Why I am a Quaker:  Kay Smith

In some ways my becoming a Quaker was a journey down a common path to an uncommon destination. I was raised a Catholic by a strictly observant mother who never allowed us to skip a Mass or holy day observance if the Church said it was required. Perhaps it was largely adolescent rebellion that led me to throw off such practices as soon as I left home for college, but there were also substantial differences between my view of the world and that of the Catholic Church, I felt. After a period of scoffing at organized religion entirely, however, I came to feel the need of…something as a young adult.

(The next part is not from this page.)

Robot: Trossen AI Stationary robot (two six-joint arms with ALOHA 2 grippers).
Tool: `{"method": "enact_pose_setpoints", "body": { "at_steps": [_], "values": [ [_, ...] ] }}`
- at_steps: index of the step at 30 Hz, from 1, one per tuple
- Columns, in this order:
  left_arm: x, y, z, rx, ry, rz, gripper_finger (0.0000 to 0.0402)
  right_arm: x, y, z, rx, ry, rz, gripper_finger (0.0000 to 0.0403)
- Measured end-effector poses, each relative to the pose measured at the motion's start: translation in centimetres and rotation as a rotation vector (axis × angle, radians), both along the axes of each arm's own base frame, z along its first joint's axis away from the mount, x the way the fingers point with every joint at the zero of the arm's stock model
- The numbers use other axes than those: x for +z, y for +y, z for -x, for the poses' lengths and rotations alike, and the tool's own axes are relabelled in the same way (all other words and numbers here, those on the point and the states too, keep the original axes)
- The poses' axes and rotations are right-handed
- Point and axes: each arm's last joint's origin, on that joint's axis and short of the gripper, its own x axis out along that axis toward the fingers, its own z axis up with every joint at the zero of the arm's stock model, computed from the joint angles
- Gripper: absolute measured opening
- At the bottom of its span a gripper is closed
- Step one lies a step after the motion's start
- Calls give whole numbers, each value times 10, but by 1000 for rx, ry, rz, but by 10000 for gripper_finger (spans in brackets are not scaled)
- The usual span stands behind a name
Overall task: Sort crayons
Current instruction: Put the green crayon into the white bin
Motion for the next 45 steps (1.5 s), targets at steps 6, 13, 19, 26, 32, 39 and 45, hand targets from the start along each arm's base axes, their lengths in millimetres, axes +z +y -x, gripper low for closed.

Like many who find Quakers, I came to the Birmingham Friends Meeting during a period of violence and fear in the world. President Reagan was in office and to my dismay if not, apparently, to that of a large percentage of my fellow Americans, he displayed an appalling inclination to attack smaller, weaker countries on the slightest excuse. If nothing else, my seeking out the local Friends meeting was an attempt to find others who might commiserate with me on having such bullying behavior displayed on our behalf, supposedly.

I believe it was Stephen Guessman who first spoke to me over the telephone about the Quakers and their worship. I followed his directions to the meeting the following Sunday morning. I sat in the perfect silence of my first meeting for worship in the cafeteria of the Montessori school where it was then held and discovered a peace I’d never experienced in the Mass. Then, during the 2nd Hour, I met some of the other Quakers in the small group – I especially remember Connie LaMonte, Nancy Whitt and Connie Hill. Connie L. gave me some pamphlets, and I remember looking through them in vain trying to find out,

“But what do Quakers believe?” It took me many years to find the answer to that question, which of course was not what I had expected at all. Through those years that followed, I kept returning to the Quaker meetings, sometimes not knowing why any more than I did on my first visit. It took me a while too to find the courage to speak up to the others in the meeting with my questions and concerns – many of the members seemed so intimidatingly erudite and grounded in their faith, unlike me with my mundane cares and doubts and ignorance. Gradually, however, I came to feel a sense of belonging in that small community. And after my son, Henry, was born, I knew I could find no better religion in which to nurture him. So, after some 13 years as a “regular attender” I became a member of Birmingham Friends Meeting in 1999.

So, at the end of the day the answer to the question, “Why am I a Quaker?” is this: I am a Quaker because of their longstanding traditions of speaking truth to power, social justice work and because they live their spiritual experiences of the “inner Light” in as honest and courageous a manner as human beings can. This strange and beautiful faith has now become my home.